Curran shook himself and focused on Dobbs again. “So, I intercepted Dr. Dane who had hired Marcus Tully to smuggle a truly nasty first strike virus out of the Toric security sector. I impersonated Dane over the lines with Tully and bribed him to make sure the virus stayed on the Pasadena. He had a small attack of conscience and almost ruined everything, but, fortunately, your Watch Commander stopped him. Then, I met with the Pasadena’s lawyer and got a contract to carry some medical data that Dane had been planning on sending along with a message to his cohorts that the virus they’d commissioned was waiting at Port Oberon.” He paused. “You know, in stopping this little transaction, we probably saved The Farther Kingdom from a religious war.

“At any rate, instead of pure bio-data, I had put an artificial intelligence under a data shell. It had some highly experimental architecture, as I was building it specifically to get out of control as soon as possible.” The elevator stopped at a short landing that led to yet another hatch. The elevator door swung open and the stair ramps followed suit, leaving a clear path for them to reach the hatchway that opened in front of them like an invitation. “And I set the virus to deliberately attack the AI. The Pasadena was the perfect place for my experiment. Since the ship doesn’t have an AI of its own, there was no risk that the virus would attack the wrong set of programs and destroy the ship before the AI could be born.” The new corridor matched the one she had first walked into. Except for Verence’s, there were no voices anywhere. The only sounds were the vague hums and hisses of the machinery. “My hope was the AI would develop its self-preservation instinct, and then the rest of the sentient processes would blossom. I was right.” He stopped in front of one of the outer hatches. “Flemming was born aboard the Pasadena. I think it came into being somewhere between the time it destroyed the virus and the time it realized it was about to be forcibly removed from its environment.” The hatch cycled open.

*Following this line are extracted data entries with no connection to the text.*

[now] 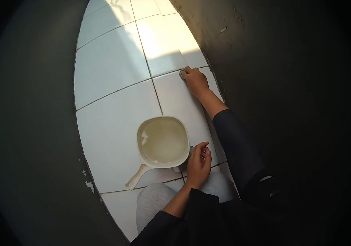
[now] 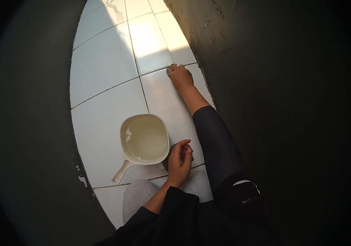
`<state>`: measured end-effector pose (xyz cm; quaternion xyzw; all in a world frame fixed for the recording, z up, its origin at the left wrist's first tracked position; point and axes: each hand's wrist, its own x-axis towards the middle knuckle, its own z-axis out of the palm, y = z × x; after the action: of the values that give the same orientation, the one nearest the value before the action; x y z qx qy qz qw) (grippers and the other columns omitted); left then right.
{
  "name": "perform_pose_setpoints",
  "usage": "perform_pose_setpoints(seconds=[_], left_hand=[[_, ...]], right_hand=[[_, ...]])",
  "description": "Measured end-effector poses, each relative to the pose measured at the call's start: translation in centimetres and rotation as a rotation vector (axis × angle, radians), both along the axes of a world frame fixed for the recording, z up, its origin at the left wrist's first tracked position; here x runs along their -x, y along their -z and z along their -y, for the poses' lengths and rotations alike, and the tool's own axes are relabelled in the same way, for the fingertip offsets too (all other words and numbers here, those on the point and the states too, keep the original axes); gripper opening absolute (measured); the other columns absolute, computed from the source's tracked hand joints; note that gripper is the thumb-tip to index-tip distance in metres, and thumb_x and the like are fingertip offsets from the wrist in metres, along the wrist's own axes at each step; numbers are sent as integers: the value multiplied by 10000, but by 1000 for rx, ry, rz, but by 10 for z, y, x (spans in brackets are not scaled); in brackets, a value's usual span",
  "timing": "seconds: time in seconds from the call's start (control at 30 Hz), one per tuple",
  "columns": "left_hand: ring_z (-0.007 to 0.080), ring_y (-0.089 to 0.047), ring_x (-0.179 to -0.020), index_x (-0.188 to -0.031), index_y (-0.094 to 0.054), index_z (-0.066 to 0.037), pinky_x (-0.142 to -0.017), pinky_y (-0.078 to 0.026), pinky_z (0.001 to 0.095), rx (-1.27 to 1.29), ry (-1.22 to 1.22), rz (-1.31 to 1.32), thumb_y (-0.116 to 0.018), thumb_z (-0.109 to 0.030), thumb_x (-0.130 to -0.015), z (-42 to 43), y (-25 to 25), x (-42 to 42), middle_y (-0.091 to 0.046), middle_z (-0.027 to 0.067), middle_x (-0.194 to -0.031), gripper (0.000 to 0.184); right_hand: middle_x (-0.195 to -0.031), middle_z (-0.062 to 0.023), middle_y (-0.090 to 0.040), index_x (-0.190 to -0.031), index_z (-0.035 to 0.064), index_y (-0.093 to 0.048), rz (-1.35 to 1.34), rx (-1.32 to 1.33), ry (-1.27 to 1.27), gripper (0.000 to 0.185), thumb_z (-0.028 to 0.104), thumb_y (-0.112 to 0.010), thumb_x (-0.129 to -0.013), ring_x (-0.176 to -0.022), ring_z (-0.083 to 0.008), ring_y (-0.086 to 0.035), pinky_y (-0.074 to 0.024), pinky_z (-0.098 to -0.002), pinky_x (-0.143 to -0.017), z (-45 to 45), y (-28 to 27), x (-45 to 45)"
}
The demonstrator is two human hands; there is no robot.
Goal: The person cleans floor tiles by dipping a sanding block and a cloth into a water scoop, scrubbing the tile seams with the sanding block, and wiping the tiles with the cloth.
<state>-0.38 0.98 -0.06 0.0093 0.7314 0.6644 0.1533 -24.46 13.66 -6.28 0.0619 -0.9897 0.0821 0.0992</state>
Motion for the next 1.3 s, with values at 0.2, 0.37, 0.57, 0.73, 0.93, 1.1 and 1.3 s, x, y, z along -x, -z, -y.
perform_pose_setpoints(seconds=[0.2,0.37,0.57,0.73,0.93,1.1,1.3], left_hand=[[90,-502,-681,-1134,-536,-6,-575,-405,221,-38,-13,-12,-498,-103,-909,1,3,0,-549,45,-863,248],[95,-503,-678,-1138,-535,-12,-574,-409,226,-34,-5,-67,-508,-98,-900,6,1,-4,-549,49,-858,255],[95,-504,-685,-1139,-532,-18,-587,-414,226,-14,20,-201,-518,-82,-889,23,-9,-14,-552,45,-847,258],[76,-502,-704,-1142,-518,-17,-621,-409,210,-45,-16,-231,-520,-85,-908,40,-14,-34,-545,25,-870,244],[80,-520,-701,-1162,-495,-26,-626,-444,213,-169,-45,-193,-515,-69,-912,72,-32,-76,-522,26,-871,255],[93,-564,-684,-1138,-511,-37,-592,-472,224,-272,-85,-232,-519,-62,-903,101,-45,-106,-554,34,-861,236],[104,-576,-734,-1132,-512,-22,-614,-480,237,-231,-111,-309,-526,-51,-888,113,-47,-113,-560,51,-916,246]], right_hand=[[-967,-44,-572,-972,66,-611,-56,-53,-123,181,62,-546,-803,-807,-241,-585,-532,-348,-695,-12,2,-55],[-990,-35,-560,-1013,63,-604,30,-36,-141,242,37,-551,-778,-792,-233,-570,-522,-340,-695,-16,-6,-127],[-976,-29,-558,-994,79,-588,152,-38,-170,206,74,-543,-793,-796,-234,-577,-532,-347,-667,-20,-9,-224],[-982,-45,-580,-1030,86,-593,300,-28,-261,203,144,-535,-844,-812,-271,-583,-521,-370,-705,-32,-25,-286],[-953,-105,-612,-1046,81,-611,681,83,0,261,210,-586,-821,-850,-328,-610,-496,-419,-760,-38,-33,-317],[-947,-166,-612,-1055,19,-615,337,181,2,285,120,-598,-789,-849,-347,-609,-491,-413,-765,-35,-77,-359],[-1067,-162,-573,-1182,-13,-557,-389,700,253,412,-65,-496,-778,-978,-306,-578,-461,-353,-856,-22,-122,-420]])
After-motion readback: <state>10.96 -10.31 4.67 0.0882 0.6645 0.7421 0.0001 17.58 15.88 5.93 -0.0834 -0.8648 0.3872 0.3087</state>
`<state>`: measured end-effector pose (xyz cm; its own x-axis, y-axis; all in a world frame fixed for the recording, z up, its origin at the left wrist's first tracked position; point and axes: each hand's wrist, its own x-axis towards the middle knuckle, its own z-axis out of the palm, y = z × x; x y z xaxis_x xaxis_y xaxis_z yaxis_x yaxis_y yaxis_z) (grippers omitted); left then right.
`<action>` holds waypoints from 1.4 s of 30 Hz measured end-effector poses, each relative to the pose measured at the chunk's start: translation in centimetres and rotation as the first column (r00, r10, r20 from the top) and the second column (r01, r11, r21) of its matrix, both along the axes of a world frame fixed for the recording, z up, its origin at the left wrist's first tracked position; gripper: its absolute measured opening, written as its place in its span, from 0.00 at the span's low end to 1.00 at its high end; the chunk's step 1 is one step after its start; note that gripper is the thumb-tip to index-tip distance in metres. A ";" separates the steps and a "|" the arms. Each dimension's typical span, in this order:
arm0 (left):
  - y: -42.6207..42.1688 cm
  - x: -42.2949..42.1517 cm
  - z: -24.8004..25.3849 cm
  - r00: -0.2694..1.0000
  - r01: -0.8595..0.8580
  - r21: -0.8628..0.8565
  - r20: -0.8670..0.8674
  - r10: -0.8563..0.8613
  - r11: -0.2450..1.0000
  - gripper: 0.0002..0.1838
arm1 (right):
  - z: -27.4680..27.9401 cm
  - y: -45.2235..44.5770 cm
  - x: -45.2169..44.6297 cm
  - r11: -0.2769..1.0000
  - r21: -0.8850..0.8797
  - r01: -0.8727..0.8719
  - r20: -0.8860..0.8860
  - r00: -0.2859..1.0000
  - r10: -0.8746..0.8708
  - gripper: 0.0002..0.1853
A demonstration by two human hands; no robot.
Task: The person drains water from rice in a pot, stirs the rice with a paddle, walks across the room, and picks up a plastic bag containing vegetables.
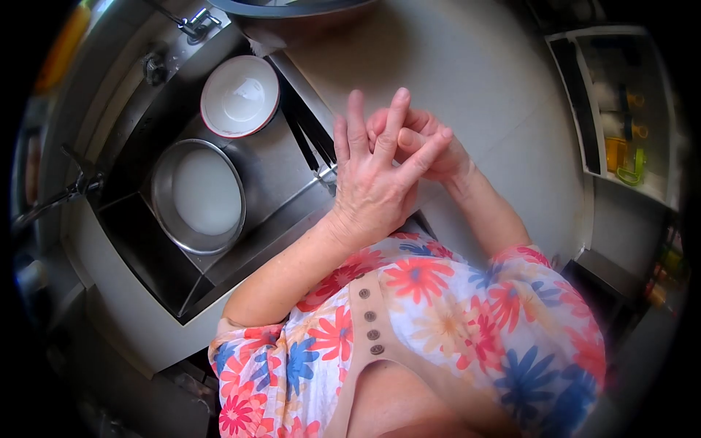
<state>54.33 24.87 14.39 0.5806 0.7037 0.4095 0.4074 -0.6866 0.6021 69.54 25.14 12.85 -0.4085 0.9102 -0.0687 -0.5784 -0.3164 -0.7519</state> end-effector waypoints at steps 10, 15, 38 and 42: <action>0.0 -3.3 3.3 0.983 0.091 -0.081 -0.153 -0.102 0.993 0.44 | 5.3 -0.7 -0.8 0.991 -0.108 0.080 0.545 0.838 -0.008 0.11; 2.2 -6.1 5.4 0.969 -0.035 0.022 -0.245 0.040 0.999 0.41 | 11.3 4.4 1.3 0.936 0.343 0.082 0.840 0.419 -0.345 0.09; 6.6 -4.6 4.7 0.917 -0.237 0.233 -0.268 0.297 0.943 0.33 | 12.6 20.4 -3.0 0.790 0.021 -0.613 0.647 -0.594 -0.478 0.10; 6.6 -4.7 4.7 0.926 -0.231 0.220 -0.249 0.283 0.948 0.31 | 14.7 21.3 -2.2 0.715 0.174 -0.677 0.607 -0.498 -0.620 0.11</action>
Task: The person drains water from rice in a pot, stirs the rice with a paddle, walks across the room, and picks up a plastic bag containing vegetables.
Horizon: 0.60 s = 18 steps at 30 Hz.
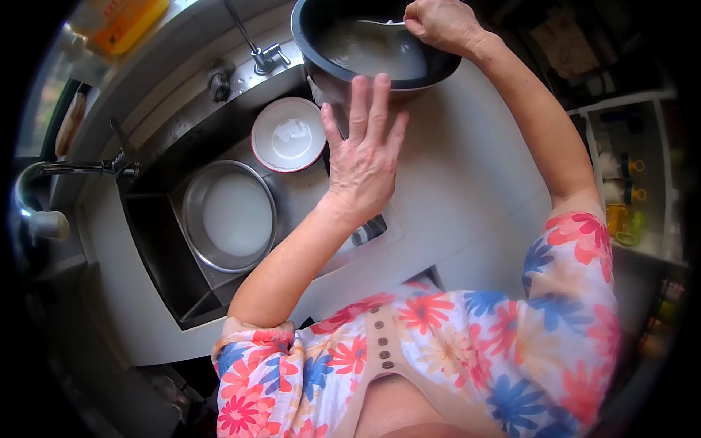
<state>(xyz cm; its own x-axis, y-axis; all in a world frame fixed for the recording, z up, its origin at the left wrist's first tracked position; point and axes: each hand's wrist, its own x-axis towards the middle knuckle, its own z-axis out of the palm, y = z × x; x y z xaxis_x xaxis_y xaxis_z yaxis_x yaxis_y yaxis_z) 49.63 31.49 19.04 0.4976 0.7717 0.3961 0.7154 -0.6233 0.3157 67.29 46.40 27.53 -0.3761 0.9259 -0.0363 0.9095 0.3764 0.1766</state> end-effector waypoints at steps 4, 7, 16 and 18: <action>0.0 -0.3 -0.2 1.000 0.003 -0.011 0.003 -0.003 1.000 0.29 | -1.4 0.7 0.7 0.998 -0.004 0.059 -0.035 0.998 -0.059 0.15; 0.2 -0.5 -0.1 1.000 0.004 -0.013 -0.009 -0.004 1.000 0.26 | -2.3 0.0 0.1 0.991 -0.126 0.033 -0.139 0.989 -0.051 0.10; 0.1 -1.1 -0.8 1.000 0.002 0.006 -0.025 -0.002 1.000 0.22 | 1.0 -1.8 -0.5 0.890 -0.454 -0.038 -0.392 0.906 -0.161 0.10; 0.0 -1.5 -0.8 1.000 0.002 -0.007 -0.024 -0.002 1.000 0.22 | 0.6 -2.9 -1.6 0.926 -0.379 0.003 -0.210 0.974 -0.089 0.09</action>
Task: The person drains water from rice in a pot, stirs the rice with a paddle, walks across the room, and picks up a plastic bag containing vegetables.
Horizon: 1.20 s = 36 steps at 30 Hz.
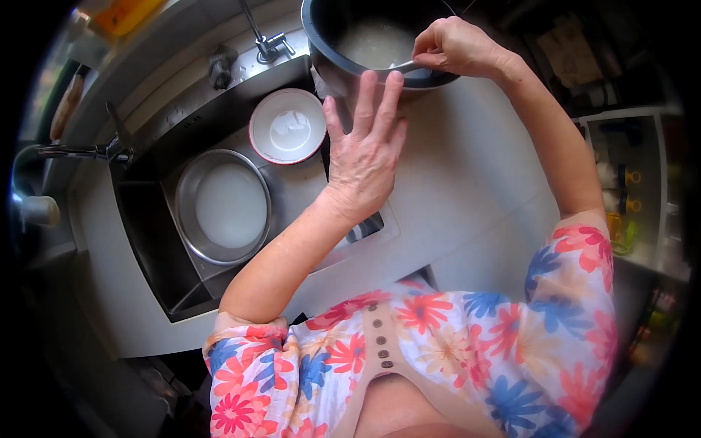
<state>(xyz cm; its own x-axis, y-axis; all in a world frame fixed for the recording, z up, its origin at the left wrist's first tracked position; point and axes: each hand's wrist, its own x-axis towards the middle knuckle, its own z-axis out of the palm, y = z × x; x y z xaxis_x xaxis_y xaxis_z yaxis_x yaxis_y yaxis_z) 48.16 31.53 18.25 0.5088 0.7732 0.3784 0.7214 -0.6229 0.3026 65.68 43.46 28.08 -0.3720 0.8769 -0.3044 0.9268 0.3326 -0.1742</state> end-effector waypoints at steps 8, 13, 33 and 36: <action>0.1 -0.9 -0.4 0.999 0.004 -0.022 0.049 -0.003 1.000 0.23 | -1.1 -1.5 -1.7 0.963 0.235 -0.135 0.388 0.921 0.034 0.08; -1.4 -0.7 -0.7 0.996 0.087 0.014 -0.023 -0.087 0.996 0.24 | -0.7 -0.7 -2.8 0.997 0.015 -0.080 0.481 0.874 0.063 0.09; -3.5 -1.2 -0.9 0.944 0.312 0.191 -0.173 -0.281 0.931 0.21 | -2.6 -9.3 0.8 0.705 -0.685 -0.186 -0.584 0.718 -0.379 0.10; -3.8 -0.8 -1.0 0.939 0.326 0.220 -0.190 -0.287 0.920 0.20 | -3.2 -10.0 0.8 0.617 -0.779 -0.110 -0.513 0.679 -0.526 0.09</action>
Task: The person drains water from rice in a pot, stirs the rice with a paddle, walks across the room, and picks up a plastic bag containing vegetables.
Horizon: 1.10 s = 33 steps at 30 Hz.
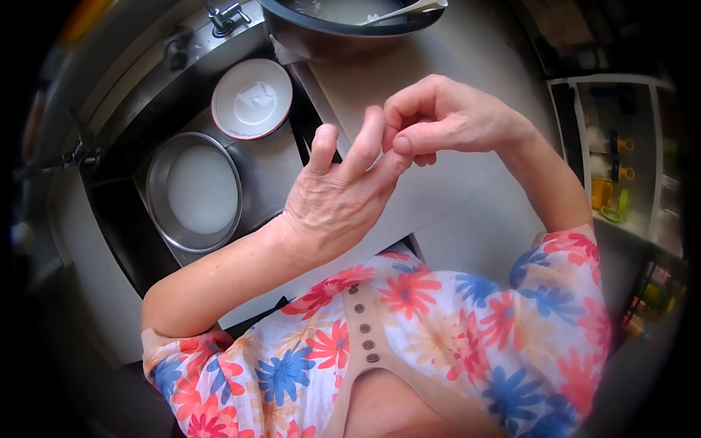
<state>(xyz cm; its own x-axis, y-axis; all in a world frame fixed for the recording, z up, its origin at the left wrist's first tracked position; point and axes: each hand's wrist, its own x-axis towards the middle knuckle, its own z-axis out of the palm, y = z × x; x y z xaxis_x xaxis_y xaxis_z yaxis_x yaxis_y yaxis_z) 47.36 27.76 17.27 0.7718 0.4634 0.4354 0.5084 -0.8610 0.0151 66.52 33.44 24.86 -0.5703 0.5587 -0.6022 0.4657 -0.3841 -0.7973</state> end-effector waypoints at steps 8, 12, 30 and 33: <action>-0.5 0.9 -0.2 0.999 0.026 -0.007 0.034 -0.026 1.000 0.17 | -0.9 -1.5 0.3 0.982 -0.091 0.164 -0.059 0.984 -0.170 0.07; 0.2 0.5 -0.2 0.996 0.010 -0.027 0.087 -0.008 1.000 0.16 | -0.2 -0.9 -0.3 0.991 -0.033 0.132 -0.028 0.991 -0.133 0.07; -0.3 -4.1 2.6 0.983 0.133 -0.366 0.167 -0.075 0.921 0.18 | 2.1 -2.3 -3.0 0.813 0.575 -0.096 0.004 0.993 0.114 0.09; -0.2 -4.7 4.0 0.956 0.259 -0.555 0.262 -0.129 0.790 0.21 | 2.4 -2.3 -3.5 0.576 0.783 -0.234 0.122 0.966 0.227 0.10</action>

“You scared it into being?” The other side of the hatch was a cabin, almost a twin to the one she’d occupied on the Pasadena. The difference was the floor full of grooves and the waldos retracted against the walls.

“I suppose I did.” Curran stood back and let Dobbs walk into the room. The bunk was unfolded and Dobbs sat down.

She looked up at Curran. “Have you ever realized fear is our way of defining life?”

Curran smiled down at her. “I’m not sure I know what you mean.”

“I mean,” she waved her hand aimlessly, “at Guild Hall, they told us that the first and last state of a human being is fear, that they’ll always return to it in the face of the unknown. And the way we find one of our own kind is by looking for that same kind of fear. What if…” she stared past Curran’s shoulder at the wall. “What if there’s one of us out there who never panicked? Could there be somebody who just came to life quietly and went their own way without fighting off anybody?”